Supplied information:
------------------------

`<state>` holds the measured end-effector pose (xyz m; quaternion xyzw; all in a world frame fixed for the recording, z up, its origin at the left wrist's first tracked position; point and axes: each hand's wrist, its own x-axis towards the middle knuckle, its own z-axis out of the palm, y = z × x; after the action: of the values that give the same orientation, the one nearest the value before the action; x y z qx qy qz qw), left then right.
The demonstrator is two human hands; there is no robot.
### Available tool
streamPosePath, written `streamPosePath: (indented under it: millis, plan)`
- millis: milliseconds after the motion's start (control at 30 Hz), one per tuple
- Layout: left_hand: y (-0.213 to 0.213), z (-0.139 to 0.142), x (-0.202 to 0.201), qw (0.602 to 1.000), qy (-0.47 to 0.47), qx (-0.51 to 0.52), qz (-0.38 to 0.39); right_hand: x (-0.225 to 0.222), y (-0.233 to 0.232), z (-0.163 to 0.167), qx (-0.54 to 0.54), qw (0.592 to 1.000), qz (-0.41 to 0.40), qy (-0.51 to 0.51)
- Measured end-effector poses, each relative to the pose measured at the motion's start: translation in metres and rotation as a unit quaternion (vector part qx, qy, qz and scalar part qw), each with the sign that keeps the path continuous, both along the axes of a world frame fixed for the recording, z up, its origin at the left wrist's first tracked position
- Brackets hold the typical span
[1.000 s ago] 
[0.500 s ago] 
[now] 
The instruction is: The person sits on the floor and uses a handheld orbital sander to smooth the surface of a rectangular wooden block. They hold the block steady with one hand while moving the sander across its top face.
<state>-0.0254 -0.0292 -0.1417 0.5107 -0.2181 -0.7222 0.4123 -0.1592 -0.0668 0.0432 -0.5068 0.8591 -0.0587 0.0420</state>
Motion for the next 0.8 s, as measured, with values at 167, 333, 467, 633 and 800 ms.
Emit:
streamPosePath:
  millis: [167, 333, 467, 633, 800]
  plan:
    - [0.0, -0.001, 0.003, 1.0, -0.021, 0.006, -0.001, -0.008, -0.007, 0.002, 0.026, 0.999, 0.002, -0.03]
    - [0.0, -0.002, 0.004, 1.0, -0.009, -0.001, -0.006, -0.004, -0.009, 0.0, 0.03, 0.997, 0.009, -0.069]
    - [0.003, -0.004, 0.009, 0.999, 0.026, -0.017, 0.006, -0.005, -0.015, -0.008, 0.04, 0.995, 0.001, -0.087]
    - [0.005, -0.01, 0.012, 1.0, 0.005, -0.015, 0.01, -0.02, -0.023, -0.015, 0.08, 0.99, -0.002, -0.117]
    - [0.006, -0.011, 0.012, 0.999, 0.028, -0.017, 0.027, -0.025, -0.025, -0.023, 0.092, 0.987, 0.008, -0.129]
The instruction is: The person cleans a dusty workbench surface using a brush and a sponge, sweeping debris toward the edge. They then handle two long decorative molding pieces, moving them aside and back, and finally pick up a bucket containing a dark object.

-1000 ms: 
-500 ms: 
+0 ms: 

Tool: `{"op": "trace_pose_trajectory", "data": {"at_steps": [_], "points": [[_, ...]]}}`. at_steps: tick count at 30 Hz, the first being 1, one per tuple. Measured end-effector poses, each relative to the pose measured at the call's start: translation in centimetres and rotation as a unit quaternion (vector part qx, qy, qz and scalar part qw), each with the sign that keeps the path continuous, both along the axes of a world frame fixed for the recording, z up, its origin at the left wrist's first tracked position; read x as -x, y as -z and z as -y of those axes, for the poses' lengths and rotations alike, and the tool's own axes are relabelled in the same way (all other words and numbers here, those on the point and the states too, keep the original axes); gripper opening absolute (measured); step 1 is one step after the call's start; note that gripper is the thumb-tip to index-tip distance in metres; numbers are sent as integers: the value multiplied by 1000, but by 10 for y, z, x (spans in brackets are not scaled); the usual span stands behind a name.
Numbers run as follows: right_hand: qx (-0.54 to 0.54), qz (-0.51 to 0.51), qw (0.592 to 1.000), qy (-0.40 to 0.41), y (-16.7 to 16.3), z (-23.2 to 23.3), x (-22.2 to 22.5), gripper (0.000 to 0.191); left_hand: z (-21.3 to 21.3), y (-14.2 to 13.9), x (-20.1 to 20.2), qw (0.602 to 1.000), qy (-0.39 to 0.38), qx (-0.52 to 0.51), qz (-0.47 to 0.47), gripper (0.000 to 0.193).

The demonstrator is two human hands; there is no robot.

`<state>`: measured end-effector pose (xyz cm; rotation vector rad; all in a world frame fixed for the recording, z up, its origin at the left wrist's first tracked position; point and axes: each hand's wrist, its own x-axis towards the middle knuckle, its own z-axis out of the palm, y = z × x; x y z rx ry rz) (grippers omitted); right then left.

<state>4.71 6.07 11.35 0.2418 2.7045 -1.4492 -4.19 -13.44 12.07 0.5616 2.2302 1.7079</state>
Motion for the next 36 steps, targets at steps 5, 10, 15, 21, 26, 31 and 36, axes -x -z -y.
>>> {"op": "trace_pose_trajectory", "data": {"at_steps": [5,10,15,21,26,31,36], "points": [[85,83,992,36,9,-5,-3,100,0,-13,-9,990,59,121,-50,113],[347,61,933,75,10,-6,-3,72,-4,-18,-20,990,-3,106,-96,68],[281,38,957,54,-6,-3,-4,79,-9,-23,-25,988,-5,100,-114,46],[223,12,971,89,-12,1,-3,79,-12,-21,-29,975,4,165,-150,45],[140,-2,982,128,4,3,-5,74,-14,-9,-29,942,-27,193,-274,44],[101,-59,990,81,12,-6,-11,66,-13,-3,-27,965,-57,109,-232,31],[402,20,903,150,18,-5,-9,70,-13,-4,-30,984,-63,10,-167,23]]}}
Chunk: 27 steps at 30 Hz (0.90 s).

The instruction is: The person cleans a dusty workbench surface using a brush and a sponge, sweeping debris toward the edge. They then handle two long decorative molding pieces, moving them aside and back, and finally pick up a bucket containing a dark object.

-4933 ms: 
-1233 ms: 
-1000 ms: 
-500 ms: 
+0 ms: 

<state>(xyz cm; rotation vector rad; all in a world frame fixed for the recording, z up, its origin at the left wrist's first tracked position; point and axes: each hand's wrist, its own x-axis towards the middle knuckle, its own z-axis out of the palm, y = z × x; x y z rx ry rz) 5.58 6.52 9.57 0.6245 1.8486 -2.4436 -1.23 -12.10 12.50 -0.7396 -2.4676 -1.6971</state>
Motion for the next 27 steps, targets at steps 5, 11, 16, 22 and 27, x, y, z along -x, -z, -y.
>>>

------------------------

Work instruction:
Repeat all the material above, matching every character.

Result of this task:
`<state>` holds the measured end-effector pose (xyz m; quaternion xyzw; all in a world frame fixed for the recording, z up, its origin at the left wrist's first tracked position; point and axes: each hand's wrist, its own x-axis towards the middle knuckle, its own z-axis out of the palm, y = z × x; after the action: of the values that give the same orientation, the one nearest the value before the action; x y z qx qy qz qw), left then right.
The demonstrator is two human hands; there is no robot.
### Available tool
streamPosePath, written `streamPosePath: (indented under it: millis, plan)`
- millis: milliseconds after the motion's start (control at 30 Hz), one per tuple
- Layout: left_hand: y (-0.213 to 0.213), z (-0.139 to 0.142), x (-0.202 to 0.201), qw (0.602 to 1.000), qy (-0.47 to 0.47), qx (-0.51 to 0.52), qz (-0.38 to 0.39); right_hand: x (-0.225 to 0.222), y (-0.233 to 0.232), z (-0.163 to 0.167), qx (-0.54 to 0.54), qw (0.592 to 1.000), qz (-0.41 to 0.40), qy (-0.51 to 0.51)
- Measured end-effector poses, each relative to the pose measured at the motion's start: translation in metres and rotation as a unit quaternion (vector part qx, qy, qz and scalar part qw), each with the sign that keeps the path continuous, both along the axes of a world frame fixed for the recording, z up, its origin at the left wrist's first tracked position
- Brackets hold the typical span
[1.000 s ago] 
[0.500 s ago] 
[now] 
The instruction is: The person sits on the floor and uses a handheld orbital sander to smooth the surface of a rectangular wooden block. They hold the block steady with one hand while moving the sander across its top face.
<state>-0.0254 -0.0292 -0.1417 0.5107 -0.2181 -0.7222 0.4123 -0.1592 -0.0668 0.0432 -0.5068 0.8591 -0.0587 0.0420</state>
Motion for the next 0.8 s, as measured, with values at 167, 333, 467, 633 and 800 ms.
Emit:
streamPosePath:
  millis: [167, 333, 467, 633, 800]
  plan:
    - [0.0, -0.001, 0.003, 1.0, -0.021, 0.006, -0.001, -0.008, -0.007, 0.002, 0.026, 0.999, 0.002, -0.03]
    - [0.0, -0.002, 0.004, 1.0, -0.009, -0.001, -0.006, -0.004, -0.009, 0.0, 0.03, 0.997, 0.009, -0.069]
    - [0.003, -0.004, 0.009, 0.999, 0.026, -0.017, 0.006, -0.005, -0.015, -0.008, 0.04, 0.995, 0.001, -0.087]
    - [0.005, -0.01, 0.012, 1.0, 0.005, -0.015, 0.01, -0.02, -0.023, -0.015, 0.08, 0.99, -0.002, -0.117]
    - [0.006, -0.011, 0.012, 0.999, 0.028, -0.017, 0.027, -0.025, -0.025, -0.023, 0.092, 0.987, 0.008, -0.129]
The instruction is: The person cleans a dusty workbench surface using a brush and a sponge, sweeping debris toward the edge. They then handle two long decorative molding pieces, moving them aside and back, and finally pick up a bucket containing a dark object.

-1000 ms: 
-500 ms: 
+0 ms: 

Tool: `{"op": "trace_pose_trajectory", "data": {"at_steps": [_], "points": [[_, ...]]}}`. at_steps: tick count at 30 Hz, the first being 1, one per tuple. Measured end-effector poses, each relative to the pose measured at the call's start: translation in centimetres and rotation as a unit quaternion (vector part qx, qy, qz and scalar part qw), each with the sign that keeps the path continuous, both along the axes of a world frame fixed for the recording, z up, its origin at the left wrist's first tracked position; read x as -x, y as -z and z as -y of those axes, for the poses' lengths and rotations alike, and the tool's own axes are relabelled in the same way (all other words and numbers here, those on the point and the states too, keep the original axes); gripper opening absolute (measured); step 1 is one step after the call's start; note that gripper is the thumb-tip to index-tip distance in metres; numbers are sent as integers: the value multiplied by 1000, but by 10 for y, z, x (spans in brackets are not scaled); the usual span stands behind a name.
Numbers run as follows: right_hand: qx (-0.54 to 0.54), qz (-0.51 to 0.51), qw (0.592 to 1.000), qy (-0.40 to 0.41), y (-16.7 to 16.3), z (-23.2 to 23.3), x (-22.2 to 22.5), gripper (0.000 to 0.191); left_hand: z (-21.3 to 21.3), y (-14.2 to 13.9), x (-20.1 to 20.2), qw (0.602 to 1.000), qy (-0.39 to 0.38), qx (-0.52 to 0.51), qz (-0.47 to 0.47), gripper (0.000 to 0.193).

The demonstrator is two human hands; there is no robot.

`<state>`: measured end-effector pose (xyz cm; rotation vector rad; all in a world frame fixed for the recording, z up, its origin at the left wrist's first tracked position; point and axes: each hand's wrist, its own x-axis towards the middle knuckle, its own z-axis out of the palm, y = z × x; x y z rx ry rz) (grippers omitted); right then left.

<state>4.71 6.07 11.35 0.2418 2.7045 -1.4492 -4.19 -13.44 12.07 0.5616 2.2302 1.7079</state>
Motion for the next 36 steps, targets at steps 5, 10, 15, 21, 26, 31 and 36, axes -x -z -y.
>>> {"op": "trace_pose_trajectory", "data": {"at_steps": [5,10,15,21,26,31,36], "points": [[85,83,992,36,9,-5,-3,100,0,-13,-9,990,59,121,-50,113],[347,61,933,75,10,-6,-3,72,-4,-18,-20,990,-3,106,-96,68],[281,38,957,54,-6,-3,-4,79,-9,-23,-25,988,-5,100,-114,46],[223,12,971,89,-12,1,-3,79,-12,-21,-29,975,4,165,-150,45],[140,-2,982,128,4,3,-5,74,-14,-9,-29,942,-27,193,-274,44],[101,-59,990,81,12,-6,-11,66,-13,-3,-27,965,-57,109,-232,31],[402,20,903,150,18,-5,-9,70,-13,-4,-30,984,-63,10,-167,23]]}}
Chunk: 27 steps at 30 Hz (0.90 s).

The instruction is: The person cleans a dusty workbench surface using a brush and a sponge, sweeping debris toward the edge. They then handle two long decorative molding pieces, moving them aside and back, and finally pick up a bucket containing a dark object.

-4933 ms: 
-1233 ms: 
-1000 ms: 
-500 ms: 
+0 ms: 

<state>(xyz cm; rotation vector rad; all in a world frame fixed for the recording, z up, its origin at the left wrist's first tracked position; point and axes: each hand's wrist, its own x-axis towards the middle knuckle, its own z-axis out of the palm, y = z × x; x y z rx ry rz) 5.58 6.52 9.57 0.6245 1.8486 -2.4436 -1.23 -12.10 12.50 -0.7396 -2.4676 -1.6971</state>
Motion for the next 27 steps, targets at steps 5, 11, 16, 22 and 27, x, y, z along -x, -z, -y.
>>>

The output is finished.